Dressing Are you able to pick out your own clothes, with or without using a reacher (also called a "grabber"? Do you put on your shirt, underwear, pants, socks, and shoes on your own, with or without using a dressing stick, reacher, sock aid, or long handle shoe horn?
Or does your spouse now pick out your clothes because you confused pajamas for winter clothes? Does your spouse help you put on your shirt because you cannot raise your left arm much? Does your son help you put on your socks and shoes because you feel dizzy whenever you bend over? Does it now take one and a half hours to get dressed when it used to take thirty minutes?
Toileting Are you able to get up and walk to the bathroom, sit on the toilet (with or without a toilet riser), wipe, pull up your underwear and pants on your own?
Or do you wait for your spouse to walk with you to the bathroom? Do you hold onto your spouse as you sit down on the toilet or get up from the toilet? Does your daughter help you wipe and clean yourself? Does your daughter help pull up your pants?
Feeding Are you able to get food from the plate to your mouth, with any type of utensil or modified utensil, on your own?
Or does your spouse now hold the straw to your mouth? Does your granddaughter lift the utensil to your mouth?
Question #2 What has changed from 3 months ago, 6 months ago, or 12 months ago?
Changes and the rate of change is a big predictor of a person's health trajectory and prognosis.
A 73 year old person with dementia requiring help for bathing and dressing - the same amount of assistance for the past two years - would be considered to have a stable big picture and an unknown health trajectory of either more of the same versus the start of a notable decline within the next year.
A 73 year old person with dementia requiring help for bathing and dressing - who had been completely independent and driving six months ago - would be considered to have a concerning big picture with a likely health trajectory of continued decline within the next year.
A person's diagnosis does play a factor. If a person's need for help with walking, bathing, dressing, and toileting are due to a "one time event" like a hospitalization for hip fracture surgery or big stroke, then perhaps they will not worsen and even improve with time and therapy. They may have a prognosis of months or they may have a prognosis of years.
If a person's need to have help with walking, bathing, dressing, and toileting are due to a progressing or incurable process such as dementia that is worsening or cancer that is spreading, then it is likely they will continue to lose strength, balance, energy, or stamina. They may have occasional "good days" when they can do more for themselves while continuously losing the ability to care for themselves.
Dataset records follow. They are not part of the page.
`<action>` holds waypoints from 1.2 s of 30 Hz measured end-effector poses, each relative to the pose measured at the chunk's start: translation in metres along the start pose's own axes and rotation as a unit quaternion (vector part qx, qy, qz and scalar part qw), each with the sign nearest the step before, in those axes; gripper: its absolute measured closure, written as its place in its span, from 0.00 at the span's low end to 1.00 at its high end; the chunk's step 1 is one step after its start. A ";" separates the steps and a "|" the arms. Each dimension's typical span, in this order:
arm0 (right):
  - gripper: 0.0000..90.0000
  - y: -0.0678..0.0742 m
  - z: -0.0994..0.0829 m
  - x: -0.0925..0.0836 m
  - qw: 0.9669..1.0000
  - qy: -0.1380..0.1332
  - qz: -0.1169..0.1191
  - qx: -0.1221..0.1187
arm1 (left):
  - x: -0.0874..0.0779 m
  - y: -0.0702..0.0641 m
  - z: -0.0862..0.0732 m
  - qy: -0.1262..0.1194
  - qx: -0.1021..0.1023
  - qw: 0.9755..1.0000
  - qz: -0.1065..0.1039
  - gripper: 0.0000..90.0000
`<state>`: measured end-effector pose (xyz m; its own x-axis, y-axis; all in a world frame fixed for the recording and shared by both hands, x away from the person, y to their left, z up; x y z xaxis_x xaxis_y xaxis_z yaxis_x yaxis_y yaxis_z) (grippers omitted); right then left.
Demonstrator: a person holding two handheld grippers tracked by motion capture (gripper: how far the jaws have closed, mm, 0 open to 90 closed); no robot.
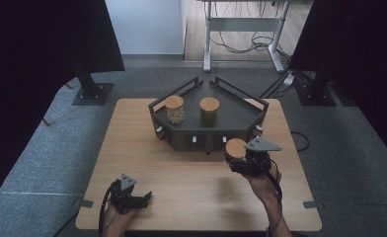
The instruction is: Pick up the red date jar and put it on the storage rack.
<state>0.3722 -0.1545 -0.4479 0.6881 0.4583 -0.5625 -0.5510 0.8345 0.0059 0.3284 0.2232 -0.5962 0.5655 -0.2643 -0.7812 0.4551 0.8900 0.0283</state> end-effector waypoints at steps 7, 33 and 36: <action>0.27 -0.006 0.012 -0.003 1.000 -0.002 0.001 0.006 | 0.000 0.000 0.000 0.000 0.000 1.000 0.000 0.02; 0.27 -0.024 0.047 -0.002 1.000 -0.007 -0.012 0.016 | 0.000 0.000 0.000 0.001 0.001 1.000 0.000 0.02; 0.27 -0.027 0.052 -0.004 1.000 -0.008 -0.013 0.020 | 0.000 0.000 0.000 0.001 0.002 1.000 0.000 0.02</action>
<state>0.4090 -0.1628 -0.4024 0.7101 0.4409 -0.5489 -0.5139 0.8575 0.0241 0.3284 0.2232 -0.5961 0.5642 -0.2640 -0.7823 0.4576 0.8887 0.0301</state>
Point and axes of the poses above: each handheld gripper's, and its own axes: x roughly forward along the jaws, z roughly out of its top, y roughly to its left, the point moved 6 cm from there along x, roughly forward along the jaws, and after that the axes turned 7 degrees about y, right-handed, at the moved point
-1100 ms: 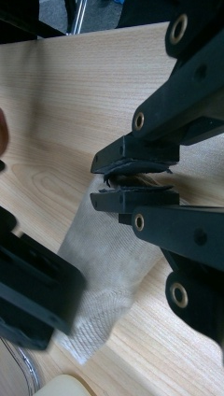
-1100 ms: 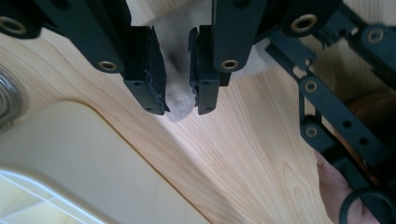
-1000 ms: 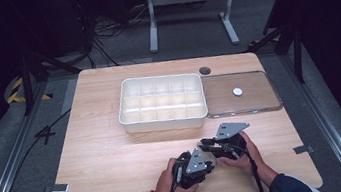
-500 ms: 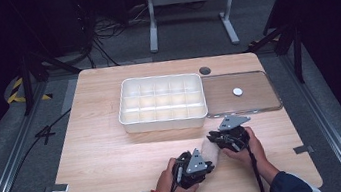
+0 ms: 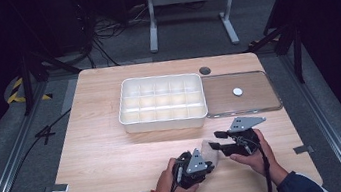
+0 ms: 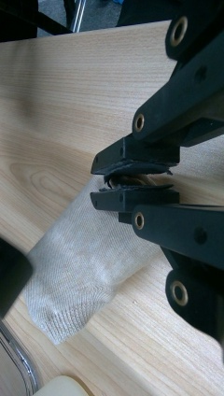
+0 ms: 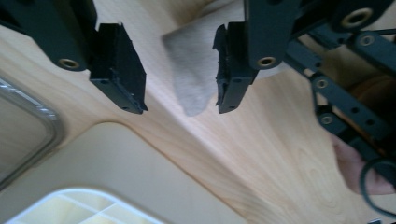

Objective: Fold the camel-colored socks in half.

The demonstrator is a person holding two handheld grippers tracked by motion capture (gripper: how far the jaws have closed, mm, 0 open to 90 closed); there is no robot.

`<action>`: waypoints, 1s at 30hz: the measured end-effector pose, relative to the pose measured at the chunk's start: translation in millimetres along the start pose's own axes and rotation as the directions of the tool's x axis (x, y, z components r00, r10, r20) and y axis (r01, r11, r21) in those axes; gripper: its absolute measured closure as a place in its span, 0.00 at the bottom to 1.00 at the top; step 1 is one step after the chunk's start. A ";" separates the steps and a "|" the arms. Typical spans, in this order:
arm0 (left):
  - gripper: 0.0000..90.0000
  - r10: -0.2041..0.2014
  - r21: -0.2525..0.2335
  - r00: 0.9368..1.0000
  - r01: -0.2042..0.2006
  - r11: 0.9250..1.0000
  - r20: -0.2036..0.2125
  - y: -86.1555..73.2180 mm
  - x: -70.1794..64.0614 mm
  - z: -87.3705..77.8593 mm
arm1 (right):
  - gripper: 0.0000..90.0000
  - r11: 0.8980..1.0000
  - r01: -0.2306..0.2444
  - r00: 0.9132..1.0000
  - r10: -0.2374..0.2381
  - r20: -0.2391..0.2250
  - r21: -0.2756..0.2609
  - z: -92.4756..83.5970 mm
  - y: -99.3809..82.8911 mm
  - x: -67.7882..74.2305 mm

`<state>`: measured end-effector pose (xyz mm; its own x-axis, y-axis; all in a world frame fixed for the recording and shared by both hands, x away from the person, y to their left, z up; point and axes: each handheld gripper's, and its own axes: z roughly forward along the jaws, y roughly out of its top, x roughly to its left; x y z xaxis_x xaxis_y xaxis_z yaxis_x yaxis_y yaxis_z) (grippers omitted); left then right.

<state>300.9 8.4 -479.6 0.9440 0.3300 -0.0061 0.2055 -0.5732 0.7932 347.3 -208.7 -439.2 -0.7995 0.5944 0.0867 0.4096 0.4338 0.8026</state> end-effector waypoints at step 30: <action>0.36 -0.030 0.153 0.990 0.051 0.987 -0.139 -27.3 28.5 -88.3 | 0.70 0.977 -0.110 0.951 0.156 -0.268 0.181 37.0 -15.8 -14.2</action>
<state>299.4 99.6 -447.7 0.8924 0.4480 0.0545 0.2908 -0.6633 0.6896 368.4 -199.0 -475.0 -0.8137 0.4516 0.3659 0.5675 0.4814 0.6680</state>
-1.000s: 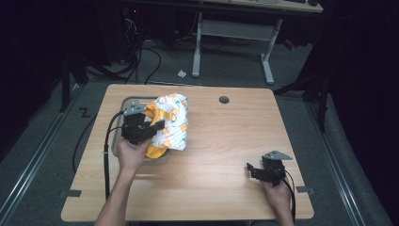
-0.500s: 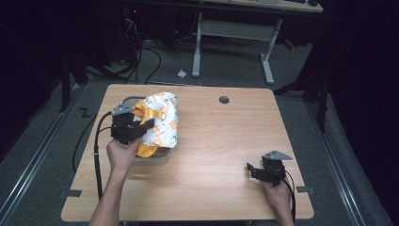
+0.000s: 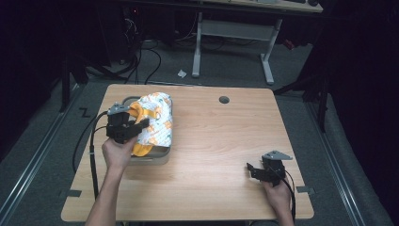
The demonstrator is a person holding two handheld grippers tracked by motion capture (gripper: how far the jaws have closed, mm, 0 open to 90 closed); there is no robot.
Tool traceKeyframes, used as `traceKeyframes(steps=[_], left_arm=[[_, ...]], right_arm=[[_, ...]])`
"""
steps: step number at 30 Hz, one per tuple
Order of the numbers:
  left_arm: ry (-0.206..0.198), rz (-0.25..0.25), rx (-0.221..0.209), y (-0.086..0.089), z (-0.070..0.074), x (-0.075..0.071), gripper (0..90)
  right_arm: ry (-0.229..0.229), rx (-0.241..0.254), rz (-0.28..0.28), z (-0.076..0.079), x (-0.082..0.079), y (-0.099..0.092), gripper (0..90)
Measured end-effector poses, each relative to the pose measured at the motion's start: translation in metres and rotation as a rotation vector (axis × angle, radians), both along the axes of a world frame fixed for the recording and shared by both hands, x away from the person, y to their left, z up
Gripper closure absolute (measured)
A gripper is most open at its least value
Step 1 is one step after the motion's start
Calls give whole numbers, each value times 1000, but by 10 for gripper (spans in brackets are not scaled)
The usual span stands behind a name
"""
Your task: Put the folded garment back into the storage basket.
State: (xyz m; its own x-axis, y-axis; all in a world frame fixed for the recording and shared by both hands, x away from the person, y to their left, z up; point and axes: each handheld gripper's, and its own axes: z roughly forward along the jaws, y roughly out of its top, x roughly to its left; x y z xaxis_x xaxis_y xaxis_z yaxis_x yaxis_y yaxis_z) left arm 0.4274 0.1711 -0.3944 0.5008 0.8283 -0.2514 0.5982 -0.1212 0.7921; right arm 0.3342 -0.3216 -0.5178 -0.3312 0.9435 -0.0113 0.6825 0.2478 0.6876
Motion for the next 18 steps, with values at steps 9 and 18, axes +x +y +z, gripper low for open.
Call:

They may have a prognosis of months.
The faster and more extensive the changes, the more accurate the prognosis becomes.
When a person is preferring to sleep over interacting with family and working with physical therapy and when a person does not want to eat beyond sips and bites even with family bringing the straw or spoon up to their mouth, usually the person has a prognosis of days to limited weeks.
Being more aware of changes in what a person can do, hopefully, will result in more timely conversations about what if's, goals, values, love, gratitude, and forgiveness.
Hopefully this awareness would result in the person prioritizing how they want to spend their time as their strength and stamina changes (read Post 8: I Want the Best Care Possible For ME - Part 2 of 2), which may include working on a legacy project if they wished regardless of prognosis (read Post 12: Legacy Work and the Five Senses), naming a medical power of attorney [read Post 19: Bringing Up Medical Power of Attorney (MPOA) Doesn't Have to Be Awkward - A Six Step Guide], and discussing resuscitation wishes in a non hurried manner (read Post 5: CPR on TV versus CPR in Real Life - Three Ways They Differ).